Leo reads a quick meeting from the prepared text, only occasionally looking up. Even if he first appeared in the world on Thursday night, Leo read from Italians’ prepared handwritten text that he had to draft sometime or after the historical elections. He seemed most willing to speak in a few words announced in Spanish.
Prevost was elected as the 267th expert on the fourth vote Thursday, an unusually fast result, given that it was the largest and most geographically diverse conference in history, rather than all the cardinals who knew each other before arriving in Rome.
Madagascar Cardinal Désiré Tsarahazana told reporters on Saturday that in the final vote, Prevost received “more than 100 votes”. This shows that two-thirds or 89 votes to be elected are more than two-thirds or 89 votes.
Vatican Secretary of State Palorin contender Pietro Parolin, a commentary considered one of the pope’s top contenders, congratulated in a letter published Saturday in his hometown paper Il Giornale di Vicenza.
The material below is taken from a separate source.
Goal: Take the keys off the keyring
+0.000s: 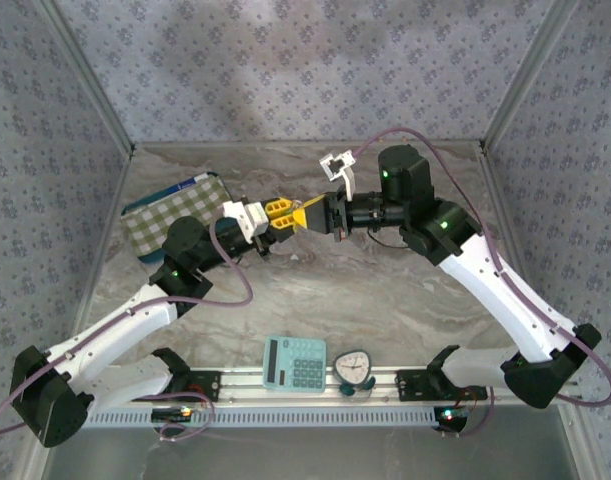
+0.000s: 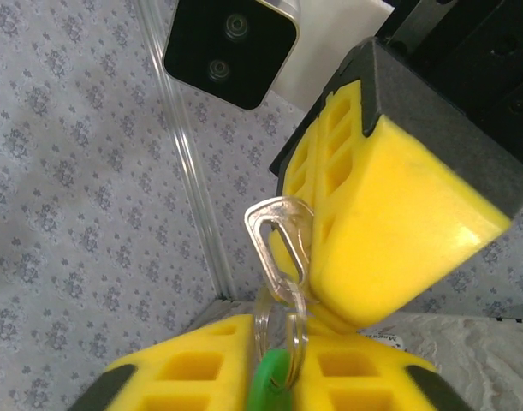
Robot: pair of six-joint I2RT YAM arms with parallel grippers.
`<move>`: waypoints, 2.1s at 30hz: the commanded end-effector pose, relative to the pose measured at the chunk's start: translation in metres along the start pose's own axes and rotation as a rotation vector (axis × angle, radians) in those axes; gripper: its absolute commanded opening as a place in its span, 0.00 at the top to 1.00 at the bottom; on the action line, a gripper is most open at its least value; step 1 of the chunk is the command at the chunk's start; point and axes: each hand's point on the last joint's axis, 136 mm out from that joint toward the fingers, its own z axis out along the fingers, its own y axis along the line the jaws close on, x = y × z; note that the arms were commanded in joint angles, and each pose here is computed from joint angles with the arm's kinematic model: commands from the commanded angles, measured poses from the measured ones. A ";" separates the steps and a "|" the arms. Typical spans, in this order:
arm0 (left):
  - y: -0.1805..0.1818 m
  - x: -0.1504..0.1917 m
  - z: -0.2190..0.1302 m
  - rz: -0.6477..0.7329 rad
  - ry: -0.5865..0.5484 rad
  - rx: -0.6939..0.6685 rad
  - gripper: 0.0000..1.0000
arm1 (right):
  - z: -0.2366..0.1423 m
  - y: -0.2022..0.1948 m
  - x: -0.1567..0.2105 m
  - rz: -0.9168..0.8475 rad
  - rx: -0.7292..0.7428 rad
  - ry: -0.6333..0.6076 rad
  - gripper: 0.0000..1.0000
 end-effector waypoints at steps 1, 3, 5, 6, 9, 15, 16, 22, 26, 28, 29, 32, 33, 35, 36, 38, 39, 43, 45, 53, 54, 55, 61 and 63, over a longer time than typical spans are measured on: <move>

Parolin praised Leo’s grasp of today’s problems, recalling the first sentence he said from loggia, when he talked about the need for “disarmament and disarming”. Parolin said he appreciated Prevost’s leadership in Chiclayo, who he said he helped solve a particularly thorny problem – without details – and gradually appreciated his rule even more in the Vatican, who handled the bishop’s office in the Vatican.
Specifically, Parolin praised Leo’s understanding of people and situations, his “peace in arguments, balance in proposing solutions, respect, care and love”.